ACTIVITY
Leave out the images and return all the data word for word.

MATERIAL PROVIDED
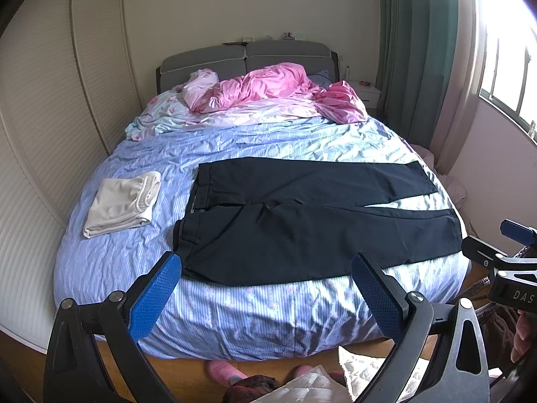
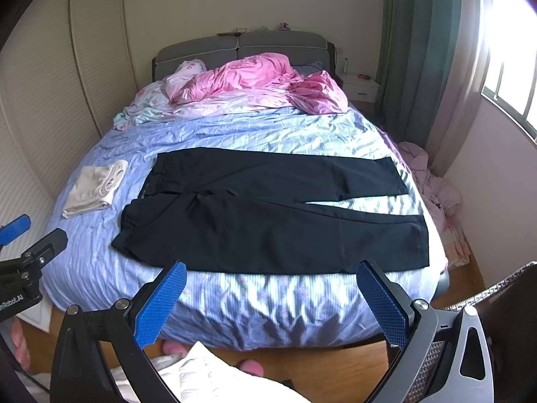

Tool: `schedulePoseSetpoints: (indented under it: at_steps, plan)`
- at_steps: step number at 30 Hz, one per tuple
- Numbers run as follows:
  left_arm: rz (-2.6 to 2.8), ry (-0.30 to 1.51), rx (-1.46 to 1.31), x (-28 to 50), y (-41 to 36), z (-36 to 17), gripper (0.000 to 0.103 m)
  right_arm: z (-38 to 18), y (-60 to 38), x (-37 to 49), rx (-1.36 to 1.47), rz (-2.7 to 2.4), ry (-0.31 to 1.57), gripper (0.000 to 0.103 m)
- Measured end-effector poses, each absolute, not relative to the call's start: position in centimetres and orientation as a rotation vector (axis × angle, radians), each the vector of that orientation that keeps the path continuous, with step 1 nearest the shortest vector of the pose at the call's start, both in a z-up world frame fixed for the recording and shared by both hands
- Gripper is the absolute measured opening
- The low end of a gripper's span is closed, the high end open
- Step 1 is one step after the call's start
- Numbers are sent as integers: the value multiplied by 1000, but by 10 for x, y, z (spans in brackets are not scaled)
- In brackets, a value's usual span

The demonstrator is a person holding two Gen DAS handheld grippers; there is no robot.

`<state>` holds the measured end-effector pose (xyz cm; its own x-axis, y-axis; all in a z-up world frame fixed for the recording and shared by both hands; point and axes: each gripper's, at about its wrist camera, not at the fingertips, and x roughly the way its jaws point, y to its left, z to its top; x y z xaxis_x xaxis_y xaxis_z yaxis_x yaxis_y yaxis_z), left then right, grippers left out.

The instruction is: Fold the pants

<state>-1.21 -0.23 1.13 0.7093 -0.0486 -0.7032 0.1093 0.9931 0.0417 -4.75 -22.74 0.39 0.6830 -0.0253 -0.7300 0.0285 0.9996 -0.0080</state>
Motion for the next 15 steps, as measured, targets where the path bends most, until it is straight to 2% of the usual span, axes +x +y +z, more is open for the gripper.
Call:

RESULT FOR THIS EXERCISE
Tool: `schedulePoseSetpoints: (indented under it: at_steps, plan)`
- at_steps: step number at 30 Hz, one per tuple
- Numbers run as follows:
  left_arm: rz (-2.6 to 2.8), ry (-0.30 to 1.51), rx (-1.46 to 1.31), x (-28 to 50), y (-41 to 36), z (-36 to 17), gripper (0.000 to 0.103 m)
  right_arm: z (-38 to 18), y (-60 to 38), x (-37 to 49), rx (-1.36 to 1.47), rz (-2.7 to 2.4), ry (-0.31 to 1.57), gripper (0.000 to 0.103 m)
- Measured end-effector poses, each absolute, not relative to the call's start: position in centimetres and orientation as a rotation vector (axis × angle, radians), each the vector of that orientation that keeps the path continuous, with step 1 nearest the shortest vector of the pose at the call's start, both in a z-up world frame fixed for the recording and shared by both hands
- Gripper is the absolute measured opening
- The low end of a gripper's span is closed, the high end open
- Step 1 is one step after the call's start
- Numbers are sent as integers: the value multiplied by 1000, but by 10 for x, y, z (spans in brackets are not scaled)
- In brackets, a value's usual span

The demonstrator is a person holding two Gen DAS handheld grippers; there is no robot.

`<state>` holds the measured end-effector pose (xyz cm; its own x-axis, y-axis; all in a z-up world frame fixed for the recording and shared by both hands; point and axes: each gripper's, at about its wrist camera, not at the fingertips, and x roughly the way its jaws point, y to its left, z to its top; x y z xaxis_x xaxis_y xaxis_z yaxis_x yaxis_y yaxis_z), left then right, grippers left out.

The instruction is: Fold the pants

<state>-1.21 -0.23 1.13 0.7093 -0.0486 -0.7032 0.1093 0.9931 0.0417 -4.75 -22.74 0.39 0.6830 -0.0253 -0.7300 0.0285 0.9996 -0.0080</state>
Motion for the next 15 steps, as measured, targets where the path bends most, until it is straight to 2% of the usual span, axes +x +y +z, more is open for the gripper.
Call:

A complete answer has now been given to the exercise.